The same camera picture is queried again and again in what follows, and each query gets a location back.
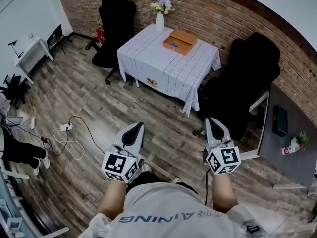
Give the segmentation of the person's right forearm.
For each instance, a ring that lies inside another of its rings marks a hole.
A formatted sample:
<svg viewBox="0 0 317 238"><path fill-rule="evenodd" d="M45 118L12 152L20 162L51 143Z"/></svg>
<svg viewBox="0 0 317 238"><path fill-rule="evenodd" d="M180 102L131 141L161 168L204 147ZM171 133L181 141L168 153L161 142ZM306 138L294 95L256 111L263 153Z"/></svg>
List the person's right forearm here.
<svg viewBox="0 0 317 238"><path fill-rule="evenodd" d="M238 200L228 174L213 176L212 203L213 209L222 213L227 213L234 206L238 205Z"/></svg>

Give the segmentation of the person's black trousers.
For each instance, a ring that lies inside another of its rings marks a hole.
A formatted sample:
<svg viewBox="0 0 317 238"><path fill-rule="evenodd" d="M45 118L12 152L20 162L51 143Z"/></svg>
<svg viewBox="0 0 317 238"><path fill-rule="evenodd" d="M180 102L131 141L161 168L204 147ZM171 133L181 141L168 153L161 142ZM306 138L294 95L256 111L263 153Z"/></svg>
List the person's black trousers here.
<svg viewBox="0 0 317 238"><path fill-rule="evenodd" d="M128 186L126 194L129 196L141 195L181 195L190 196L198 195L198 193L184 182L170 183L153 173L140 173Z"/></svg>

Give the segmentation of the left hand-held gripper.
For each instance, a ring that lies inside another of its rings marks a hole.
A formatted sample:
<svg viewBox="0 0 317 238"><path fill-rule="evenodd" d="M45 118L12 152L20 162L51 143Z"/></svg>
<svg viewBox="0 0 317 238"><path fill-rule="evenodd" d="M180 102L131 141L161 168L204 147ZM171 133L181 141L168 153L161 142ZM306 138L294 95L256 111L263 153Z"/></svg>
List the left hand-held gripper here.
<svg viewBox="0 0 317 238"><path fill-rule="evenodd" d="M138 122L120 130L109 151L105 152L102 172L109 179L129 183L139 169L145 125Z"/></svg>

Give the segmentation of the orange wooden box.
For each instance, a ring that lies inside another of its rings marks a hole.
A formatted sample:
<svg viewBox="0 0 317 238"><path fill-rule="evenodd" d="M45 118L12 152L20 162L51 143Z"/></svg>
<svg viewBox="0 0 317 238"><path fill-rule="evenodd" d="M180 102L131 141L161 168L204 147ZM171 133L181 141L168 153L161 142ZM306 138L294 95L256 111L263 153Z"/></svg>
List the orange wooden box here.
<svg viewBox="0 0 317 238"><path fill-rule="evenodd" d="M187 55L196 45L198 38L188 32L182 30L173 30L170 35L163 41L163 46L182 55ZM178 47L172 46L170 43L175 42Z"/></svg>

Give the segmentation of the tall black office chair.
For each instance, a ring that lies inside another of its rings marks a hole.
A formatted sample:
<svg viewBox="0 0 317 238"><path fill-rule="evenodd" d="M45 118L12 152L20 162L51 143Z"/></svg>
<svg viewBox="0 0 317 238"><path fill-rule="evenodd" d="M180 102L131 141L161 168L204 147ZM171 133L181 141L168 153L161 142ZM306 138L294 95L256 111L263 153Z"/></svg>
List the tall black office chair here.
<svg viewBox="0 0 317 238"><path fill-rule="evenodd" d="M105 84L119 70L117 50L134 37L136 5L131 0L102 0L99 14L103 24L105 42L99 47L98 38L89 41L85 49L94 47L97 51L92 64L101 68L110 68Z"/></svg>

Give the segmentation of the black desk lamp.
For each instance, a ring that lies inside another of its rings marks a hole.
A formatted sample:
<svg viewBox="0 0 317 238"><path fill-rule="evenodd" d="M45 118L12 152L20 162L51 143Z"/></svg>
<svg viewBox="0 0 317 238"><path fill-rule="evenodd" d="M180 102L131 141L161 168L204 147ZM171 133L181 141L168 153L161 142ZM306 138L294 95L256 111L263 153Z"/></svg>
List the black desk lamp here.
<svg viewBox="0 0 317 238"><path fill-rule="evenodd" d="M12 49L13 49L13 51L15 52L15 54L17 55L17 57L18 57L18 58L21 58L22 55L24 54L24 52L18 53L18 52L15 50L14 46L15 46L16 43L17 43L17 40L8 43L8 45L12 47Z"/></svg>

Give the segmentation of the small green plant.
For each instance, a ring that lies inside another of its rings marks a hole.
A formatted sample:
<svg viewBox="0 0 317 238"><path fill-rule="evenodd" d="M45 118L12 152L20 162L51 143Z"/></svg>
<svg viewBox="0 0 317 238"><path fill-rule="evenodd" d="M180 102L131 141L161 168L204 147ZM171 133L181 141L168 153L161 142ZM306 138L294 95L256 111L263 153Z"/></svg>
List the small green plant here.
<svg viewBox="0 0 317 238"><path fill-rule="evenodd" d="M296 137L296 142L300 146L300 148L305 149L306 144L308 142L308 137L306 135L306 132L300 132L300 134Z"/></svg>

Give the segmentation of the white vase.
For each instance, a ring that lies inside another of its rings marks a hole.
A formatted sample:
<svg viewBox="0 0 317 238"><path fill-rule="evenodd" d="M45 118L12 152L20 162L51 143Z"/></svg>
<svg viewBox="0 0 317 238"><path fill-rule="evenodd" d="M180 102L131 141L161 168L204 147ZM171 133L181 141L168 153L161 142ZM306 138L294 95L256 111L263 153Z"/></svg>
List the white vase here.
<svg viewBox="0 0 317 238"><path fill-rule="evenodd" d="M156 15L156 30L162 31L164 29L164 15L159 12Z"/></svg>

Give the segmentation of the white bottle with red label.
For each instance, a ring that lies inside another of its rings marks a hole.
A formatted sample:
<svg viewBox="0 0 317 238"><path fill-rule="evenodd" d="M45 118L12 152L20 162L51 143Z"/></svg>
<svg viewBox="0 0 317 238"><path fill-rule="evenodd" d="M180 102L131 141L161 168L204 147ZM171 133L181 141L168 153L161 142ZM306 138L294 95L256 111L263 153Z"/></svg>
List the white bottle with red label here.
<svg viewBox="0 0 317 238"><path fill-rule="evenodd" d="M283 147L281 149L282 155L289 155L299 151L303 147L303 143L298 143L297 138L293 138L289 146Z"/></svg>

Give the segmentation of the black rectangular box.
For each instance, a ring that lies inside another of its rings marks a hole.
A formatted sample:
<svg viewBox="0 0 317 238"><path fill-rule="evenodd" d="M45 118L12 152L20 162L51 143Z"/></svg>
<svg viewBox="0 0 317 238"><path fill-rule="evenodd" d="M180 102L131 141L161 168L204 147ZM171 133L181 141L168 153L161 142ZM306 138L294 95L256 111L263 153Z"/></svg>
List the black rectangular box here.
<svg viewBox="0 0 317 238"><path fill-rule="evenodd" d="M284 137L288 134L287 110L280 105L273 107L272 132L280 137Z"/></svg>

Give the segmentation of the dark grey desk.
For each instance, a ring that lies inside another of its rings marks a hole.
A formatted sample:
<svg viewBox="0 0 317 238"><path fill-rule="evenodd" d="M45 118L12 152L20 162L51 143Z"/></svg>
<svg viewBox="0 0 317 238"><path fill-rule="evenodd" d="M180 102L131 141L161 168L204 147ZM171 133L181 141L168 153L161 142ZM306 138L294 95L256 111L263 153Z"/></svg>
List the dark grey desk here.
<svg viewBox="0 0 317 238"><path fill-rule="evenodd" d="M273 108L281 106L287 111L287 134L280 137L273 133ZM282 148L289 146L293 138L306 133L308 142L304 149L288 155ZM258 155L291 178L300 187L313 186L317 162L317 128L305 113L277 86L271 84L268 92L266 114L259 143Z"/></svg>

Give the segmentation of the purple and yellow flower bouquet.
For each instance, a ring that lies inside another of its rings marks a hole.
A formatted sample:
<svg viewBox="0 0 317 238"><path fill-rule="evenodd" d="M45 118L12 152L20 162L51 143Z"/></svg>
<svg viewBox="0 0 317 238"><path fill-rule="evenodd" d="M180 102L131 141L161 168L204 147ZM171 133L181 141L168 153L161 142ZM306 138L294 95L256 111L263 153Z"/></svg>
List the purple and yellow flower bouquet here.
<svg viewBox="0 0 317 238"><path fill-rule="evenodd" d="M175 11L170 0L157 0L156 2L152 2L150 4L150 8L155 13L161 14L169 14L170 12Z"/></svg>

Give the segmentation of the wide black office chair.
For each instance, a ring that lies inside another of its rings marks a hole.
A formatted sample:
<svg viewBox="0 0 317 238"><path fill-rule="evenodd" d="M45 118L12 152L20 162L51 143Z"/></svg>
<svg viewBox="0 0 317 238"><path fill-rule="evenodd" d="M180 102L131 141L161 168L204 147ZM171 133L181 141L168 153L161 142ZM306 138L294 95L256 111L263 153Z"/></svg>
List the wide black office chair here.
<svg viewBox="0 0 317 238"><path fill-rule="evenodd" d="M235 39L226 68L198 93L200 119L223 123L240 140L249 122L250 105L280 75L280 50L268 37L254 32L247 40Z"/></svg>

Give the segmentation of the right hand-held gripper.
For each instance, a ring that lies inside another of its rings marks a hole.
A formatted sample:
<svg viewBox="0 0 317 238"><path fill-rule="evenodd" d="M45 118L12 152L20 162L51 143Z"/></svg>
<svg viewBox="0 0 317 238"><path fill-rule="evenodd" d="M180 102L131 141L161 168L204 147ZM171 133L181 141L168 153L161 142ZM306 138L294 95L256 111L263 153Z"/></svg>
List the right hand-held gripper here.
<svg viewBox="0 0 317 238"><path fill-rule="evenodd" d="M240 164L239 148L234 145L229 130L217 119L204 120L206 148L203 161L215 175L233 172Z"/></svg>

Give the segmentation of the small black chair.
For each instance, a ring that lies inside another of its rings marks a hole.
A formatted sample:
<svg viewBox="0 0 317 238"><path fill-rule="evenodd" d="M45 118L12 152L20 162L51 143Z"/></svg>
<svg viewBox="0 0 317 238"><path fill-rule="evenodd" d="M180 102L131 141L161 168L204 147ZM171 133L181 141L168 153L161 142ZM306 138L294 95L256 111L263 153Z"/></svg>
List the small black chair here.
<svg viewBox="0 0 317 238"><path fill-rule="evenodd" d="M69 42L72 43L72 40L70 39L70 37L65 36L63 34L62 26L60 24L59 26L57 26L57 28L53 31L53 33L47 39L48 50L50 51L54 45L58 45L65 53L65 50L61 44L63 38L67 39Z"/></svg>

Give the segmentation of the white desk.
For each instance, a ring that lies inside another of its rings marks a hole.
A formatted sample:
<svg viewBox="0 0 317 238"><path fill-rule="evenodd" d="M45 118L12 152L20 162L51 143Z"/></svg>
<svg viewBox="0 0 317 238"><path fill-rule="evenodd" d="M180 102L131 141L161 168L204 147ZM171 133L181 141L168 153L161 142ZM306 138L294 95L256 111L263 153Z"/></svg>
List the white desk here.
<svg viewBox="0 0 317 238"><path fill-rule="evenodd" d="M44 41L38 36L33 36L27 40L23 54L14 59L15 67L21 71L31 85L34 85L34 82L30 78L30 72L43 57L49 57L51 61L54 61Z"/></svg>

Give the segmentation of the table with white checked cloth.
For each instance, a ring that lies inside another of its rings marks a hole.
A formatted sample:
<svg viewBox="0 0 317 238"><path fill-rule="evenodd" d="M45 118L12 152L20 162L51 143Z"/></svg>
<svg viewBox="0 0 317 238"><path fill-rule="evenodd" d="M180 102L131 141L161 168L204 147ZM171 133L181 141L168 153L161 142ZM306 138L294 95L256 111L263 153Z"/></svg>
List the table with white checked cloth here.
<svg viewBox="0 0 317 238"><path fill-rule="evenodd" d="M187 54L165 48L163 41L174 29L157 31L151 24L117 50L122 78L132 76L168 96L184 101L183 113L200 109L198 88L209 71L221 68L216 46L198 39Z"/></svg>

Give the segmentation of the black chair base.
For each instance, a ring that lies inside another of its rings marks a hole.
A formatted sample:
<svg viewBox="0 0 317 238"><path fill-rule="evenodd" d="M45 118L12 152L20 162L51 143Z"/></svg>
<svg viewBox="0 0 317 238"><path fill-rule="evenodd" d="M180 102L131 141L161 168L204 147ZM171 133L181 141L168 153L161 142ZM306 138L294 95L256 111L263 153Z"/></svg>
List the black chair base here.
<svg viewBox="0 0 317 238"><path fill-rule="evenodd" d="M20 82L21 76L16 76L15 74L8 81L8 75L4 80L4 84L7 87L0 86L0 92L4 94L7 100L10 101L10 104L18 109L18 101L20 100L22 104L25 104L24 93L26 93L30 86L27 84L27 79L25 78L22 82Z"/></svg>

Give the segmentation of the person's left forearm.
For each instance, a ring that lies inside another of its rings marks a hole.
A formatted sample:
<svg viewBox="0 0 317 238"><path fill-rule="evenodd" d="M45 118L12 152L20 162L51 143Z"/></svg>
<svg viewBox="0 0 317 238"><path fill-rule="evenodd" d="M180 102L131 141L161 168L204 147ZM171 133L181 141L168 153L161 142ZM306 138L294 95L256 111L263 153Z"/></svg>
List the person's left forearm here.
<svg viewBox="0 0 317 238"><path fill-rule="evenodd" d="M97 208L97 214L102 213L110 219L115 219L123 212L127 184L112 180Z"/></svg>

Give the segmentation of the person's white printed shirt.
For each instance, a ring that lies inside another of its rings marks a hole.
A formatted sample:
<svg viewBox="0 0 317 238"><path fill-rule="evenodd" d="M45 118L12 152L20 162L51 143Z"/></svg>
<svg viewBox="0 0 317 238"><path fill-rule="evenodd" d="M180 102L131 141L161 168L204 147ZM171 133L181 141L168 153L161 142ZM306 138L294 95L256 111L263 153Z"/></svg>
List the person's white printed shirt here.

ASSIGNED TASK: This exercise requires the lines of the entries containing the string "printed".

SOLUTION FOR THIS EXERCISE:
Give the segmentation of the person's white printed shirt.
List the person's white printed shirt here.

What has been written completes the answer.